Problem statement: The required output is every line from the beginning of the entries below through the line that includes "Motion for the", copied exactly.

(Items from a data source)
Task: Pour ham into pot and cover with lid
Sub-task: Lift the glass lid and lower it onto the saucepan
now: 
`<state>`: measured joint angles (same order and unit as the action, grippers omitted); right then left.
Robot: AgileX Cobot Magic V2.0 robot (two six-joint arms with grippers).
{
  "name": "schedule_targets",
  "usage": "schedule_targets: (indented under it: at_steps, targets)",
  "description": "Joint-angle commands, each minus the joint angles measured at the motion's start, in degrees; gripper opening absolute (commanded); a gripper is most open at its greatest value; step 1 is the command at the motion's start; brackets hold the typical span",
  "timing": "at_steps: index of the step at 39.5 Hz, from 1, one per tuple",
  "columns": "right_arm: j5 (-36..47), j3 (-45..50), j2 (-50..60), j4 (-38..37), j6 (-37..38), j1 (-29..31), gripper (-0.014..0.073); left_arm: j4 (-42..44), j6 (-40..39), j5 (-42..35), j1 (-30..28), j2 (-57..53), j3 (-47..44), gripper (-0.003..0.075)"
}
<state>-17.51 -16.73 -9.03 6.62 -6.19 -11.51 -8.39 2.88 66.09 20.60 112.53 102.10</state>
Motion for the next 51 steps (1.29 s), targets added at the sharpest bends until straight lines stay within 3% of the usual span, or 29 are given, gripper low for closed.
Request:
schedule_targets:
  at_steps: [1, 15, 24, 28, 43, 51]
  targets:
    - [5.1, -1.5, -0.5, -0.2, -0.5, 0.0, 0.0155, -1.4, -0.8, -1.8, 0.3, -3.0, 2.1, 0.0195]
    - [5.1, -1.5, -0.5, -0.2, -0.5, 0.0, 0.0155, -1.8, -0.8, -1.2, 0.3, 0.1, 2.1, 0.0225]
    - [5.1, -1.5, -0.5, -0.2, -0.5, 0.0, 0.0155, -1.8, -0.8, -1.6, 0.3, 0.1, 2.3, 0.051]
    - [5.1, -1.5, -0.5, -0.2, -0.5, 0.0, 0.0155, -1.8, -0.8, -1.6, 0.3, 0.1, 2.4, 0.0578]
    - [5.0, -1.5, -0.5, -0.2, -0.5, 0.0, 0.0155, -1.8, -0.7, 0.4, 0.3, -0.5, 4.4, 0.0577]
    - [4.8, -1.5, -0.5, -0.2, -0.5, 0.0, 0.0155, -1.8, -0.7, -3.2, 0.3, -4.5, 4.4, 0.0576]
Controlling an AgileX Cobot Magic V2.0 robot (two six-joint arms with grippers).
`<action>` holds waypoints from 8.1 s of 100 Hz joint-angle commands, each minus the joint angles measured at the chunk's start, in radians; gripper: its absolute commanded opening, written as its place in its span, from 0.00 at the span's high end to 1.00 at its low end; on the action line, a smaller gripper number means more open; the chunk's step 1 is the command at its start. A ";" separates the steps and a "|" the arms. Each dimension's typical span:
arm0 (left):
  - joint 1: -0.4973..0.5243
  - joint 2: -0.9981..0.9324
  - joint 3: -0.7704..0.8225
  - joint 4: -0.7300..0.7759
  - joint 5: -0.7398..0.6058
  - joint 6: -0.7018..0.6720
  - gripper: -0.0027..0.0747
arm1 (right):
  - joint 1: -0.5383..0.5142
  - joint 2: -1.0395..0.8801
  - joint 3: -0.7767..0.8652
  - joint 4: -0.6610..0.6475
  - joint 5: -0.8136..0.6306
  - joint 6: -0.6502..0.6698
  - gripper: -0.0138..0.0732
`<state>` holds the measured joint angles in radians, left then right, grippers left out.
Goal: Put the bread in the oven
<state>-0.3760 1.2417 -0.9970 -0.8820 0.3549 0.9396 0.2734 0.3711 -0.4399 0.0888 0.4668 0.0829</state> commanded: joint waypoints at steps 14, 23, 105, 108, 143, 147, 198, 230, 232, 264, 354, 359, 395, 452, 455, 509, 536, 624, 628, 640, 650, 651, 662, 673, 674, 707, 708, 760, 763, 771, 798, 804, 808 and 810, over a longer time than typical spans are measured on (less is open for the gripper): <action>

Response box:
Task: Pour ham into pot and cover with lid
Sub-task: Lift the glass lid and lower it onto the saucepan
now: 
`<state>`: measured joint angles (same order and unit as the action, grippers omitted); right then left.
Robot: AgileX Cobot Magic V2.0 robot (two six-joint arms with grippers).
{
  "name": "schedule_targets",
  "usage": "schedule_targets: (indented under it: at_steps, targets)",
  "description": "Joint-angle commands, each minus the joint angles measured at the motion's start, in degrees; gripper opening absolute (commanded); a gripper is most open at its greatest value; step 1 is the command at the motion's start; brackets hold the typical span",
  "timing": "at_steps: index of the step at 39.5 Hz, from 1, one per tuple",
  "columns": "right_arm: j5 (-36..47), j3 (-45..50), j2 (-50..60), j4 (-38..37), j6 (-37..38), j1 (-29..31), gripper (-0.014..0.073); left_arm: j4 (-42..44), j6 (-40..39), j5 (-42..35), j1 (-30..28), j2 (-57..53), j3 (-47..44), gripper (-0.003..0.075)"
}
<state>-17.51 -16.73 -9.03 6.62 -6.19 -11.51 -8.39 2.88 66.09 20.60 112.53 102.10</state>
Motion for the next 51 steps (1.29 s), targets added at the sharpest bends until straight lines stay within 3% of the usual span, or 29 are given, gripper low for closed.

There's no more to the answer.